■ Exercise requirements: Everything from the line that contains "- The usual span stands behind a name" through the final line of the records should be written out exactly, and nothing outside that span.

■ Input data:
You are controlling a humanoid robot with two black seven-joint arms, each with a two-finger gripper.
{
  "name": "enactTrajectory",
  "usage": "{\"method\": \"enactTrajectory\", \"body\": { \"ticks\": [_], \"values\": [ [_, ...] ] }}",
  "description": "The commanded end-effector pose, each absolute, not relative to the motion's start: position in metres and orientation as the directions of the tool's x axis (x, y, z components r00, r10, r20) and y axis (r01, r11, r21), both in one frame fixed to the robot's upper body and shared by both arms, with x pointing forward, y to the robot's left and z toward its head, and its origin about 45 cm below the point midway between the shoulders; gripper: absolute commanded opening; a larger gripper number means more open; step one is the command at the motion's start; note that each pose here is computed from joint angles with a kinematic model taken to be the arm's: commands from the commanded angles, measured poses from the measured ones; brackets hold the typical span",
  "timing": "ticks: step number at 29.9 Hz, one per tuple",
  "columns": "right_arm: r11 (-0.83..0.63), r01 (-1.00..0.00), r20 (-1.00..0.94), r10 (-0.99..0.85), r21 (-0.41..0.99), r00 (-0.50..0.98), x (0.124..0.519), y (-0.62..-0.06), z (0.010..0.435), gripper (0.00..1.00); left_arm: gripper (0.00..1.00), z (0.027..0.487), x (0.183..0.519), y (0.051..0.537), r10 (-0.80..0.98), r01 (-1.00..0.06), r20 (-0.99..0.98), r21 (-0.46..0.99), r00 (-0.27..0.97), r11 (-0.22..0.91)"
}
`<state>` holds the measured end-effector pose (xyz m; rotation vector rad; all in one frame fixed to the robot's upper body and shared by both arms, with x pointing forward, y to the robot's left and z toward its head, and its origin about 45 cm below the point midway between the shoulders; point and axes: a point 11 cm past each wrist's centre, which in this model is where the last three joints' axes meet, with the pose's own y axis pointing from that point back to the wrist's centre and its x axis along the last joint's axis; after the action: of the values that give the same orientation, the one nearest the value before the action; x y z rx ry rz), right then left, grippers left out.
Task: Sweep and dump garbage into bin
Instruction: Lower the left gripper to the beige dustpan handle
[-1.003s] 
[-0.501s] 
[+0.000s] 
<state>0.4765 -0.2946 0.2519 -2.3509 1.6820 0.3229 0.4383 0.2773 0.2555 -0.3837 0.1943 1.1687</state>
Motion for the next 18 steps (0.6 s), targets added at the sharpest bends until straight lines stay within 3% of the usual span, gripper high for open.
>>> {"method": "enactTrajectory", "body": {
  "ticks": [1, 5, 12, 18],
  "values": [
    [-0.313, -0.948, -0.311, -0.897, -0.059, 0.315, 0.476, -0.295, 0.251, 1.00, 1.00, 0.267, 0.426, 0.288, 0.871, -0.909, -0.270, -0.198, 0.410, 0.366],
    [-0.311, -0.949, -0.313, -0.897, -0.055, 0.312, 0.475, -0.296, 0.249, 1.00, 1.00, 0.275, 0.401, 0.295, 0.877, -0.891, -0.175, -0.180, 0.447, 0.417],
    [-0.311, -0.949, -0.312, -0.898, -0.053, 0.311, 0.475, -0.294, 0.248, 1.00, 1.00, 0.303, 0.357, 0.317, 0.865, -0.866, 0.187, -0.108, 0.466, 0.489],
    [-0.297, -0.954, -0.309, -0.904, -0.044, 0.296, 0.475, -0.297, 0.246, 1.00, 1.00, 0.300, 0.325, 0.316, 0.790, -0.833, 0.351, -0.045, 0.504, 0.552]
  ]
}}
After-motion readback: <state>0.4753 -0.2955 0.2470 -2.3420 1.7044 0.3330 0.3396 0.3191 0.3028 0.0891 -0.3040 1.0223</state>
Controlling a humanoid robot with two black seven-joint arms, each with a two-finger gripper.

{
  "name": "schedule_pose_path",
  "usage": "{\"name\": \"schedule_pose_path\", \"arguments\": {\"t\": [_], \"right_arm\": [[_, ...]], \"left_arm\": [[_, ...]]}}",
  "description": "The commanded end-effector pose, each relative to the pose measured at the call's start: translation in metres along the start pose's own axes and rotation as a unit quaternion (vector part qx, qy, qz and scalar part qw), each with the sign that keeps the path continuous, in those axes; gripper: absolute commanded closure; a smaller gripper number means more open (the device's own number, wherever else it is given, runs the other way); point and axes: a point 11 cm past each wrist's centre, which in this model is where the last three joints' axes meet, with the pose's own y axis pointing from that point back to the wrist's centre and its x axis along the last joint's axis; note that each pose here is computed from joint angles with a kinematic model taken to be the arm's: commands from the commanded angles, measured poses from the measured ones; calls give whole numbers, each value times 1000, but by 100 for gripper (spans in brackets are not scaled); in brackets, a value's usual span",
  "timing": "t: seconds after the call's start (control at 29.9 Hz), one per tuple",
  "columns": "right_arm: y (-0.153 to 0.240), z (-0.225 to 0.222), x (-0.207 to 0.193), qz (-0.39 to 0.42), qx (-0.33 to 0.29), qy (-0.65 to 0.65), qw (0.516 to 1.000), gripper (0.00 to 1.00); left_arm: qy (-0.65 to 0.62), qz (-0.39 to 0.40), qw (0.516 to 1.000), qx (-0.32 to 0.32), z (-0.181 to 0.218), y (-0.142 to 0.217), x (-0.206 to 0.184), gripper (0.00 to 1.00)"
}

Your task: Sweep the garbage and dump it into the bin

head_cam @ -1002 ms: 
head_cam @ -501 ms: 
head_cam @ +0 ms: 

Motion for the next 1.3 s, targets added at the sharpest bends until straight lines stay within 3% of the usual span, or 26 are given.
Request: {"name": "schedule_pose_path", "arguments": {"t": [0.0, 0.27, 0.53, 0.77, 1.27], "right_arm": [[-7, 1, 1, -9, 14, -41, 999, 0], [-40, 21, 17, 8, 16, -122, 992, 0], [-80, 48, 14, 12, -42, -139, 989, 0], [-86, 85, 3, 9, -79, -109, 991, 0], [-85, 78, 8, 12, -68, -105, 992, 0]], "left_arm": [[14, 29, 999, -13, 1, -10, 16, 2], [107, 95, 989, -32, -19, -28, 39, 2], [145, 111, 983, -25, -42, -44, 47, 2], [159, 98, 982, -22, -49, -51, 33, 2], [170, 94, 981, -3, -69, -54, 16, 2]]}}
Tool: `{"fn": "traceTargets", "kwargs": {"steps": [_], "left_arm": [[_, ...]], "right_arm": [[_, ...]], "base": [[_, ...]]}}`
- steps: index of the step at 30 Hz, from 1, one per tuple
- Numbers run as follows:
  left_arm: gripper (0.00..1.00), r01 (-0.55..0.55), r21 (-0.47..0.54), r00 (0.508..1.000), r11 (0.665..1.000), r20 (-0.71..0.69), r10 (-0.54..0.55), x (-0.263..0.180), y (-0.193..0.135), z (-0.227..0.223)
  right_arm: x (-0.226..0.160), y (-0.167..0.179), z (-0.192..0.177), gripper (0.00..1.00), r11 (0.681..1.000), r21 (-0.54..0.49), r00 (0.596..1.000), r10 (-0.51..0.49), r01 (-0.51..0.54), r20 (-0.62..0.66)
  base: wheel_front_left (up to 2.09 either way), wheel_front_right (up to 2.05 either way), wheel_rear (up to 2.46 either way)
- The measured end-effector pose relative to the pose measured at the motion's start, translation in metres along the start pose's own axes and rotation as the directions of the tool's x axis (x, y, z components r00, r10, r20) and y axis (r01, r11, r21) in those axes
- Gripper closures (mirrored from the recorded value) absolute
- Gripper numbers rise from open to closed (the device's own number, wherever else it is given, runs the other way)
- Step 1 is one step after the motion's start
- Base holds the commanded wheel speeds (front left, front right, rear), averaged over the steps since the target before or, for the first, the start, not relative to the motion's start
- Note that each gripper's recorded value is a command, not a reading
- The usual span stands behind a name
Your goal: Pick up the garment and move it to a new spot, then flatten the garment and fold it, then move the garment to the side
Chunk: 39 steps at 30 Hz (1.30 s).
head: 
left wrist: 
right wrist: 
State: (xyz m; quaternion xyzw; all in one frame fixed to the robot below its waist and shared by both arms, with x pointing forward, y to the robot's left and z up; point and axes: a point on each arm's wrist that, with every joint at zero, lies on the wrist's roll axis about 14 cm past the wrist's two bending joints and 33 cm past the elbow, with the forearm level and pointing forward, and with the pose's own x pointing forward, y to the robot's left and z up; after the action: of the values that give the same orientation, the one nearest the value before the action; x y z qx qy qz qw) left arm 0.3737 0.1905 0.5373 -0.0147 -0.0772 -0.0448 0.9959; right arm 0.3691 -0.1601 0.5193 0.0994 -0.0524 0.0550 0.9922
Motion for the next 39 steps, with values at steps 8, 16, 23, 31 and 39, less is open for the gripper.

■ Response box:
- The usual span stands behind a name
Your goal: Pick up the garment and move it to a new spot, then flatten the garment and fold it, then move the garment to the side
Chunk: 39 steps at 30 Hz (1.30 s).
head: 
left wrist: 
right wrist: 
State: (xyz m; quaternion xyzw; all in one frame fixed to the robot below its waist and shared by both arms, with x pointing forward, y to the robot's left and z up; point and axes: a point on each arm's wrist that, with every joint at zero, lies on the wrist's roll axis about 14 cm past the wrist's two bending joints and 33 cm past the elbow, with the forearm level and pointing forward, and with the pose's own x pointing forward, y to the robot's left and z up; after the action: of the values that give the same orientation, the one nearest the value before the action; x y z qx qy qz qw) left arm 0.3737 0.1905 0.5373 -0.0147 -0.0772 -0.0448 0.9959; right arm 0.3691 -0.1601 0.5193 0.0994 -0.0524 0.0550 0.9922
Motion for the next 39 steps, with values at steps 8, 16, 23, 31 and 39, less is open for the gripper.

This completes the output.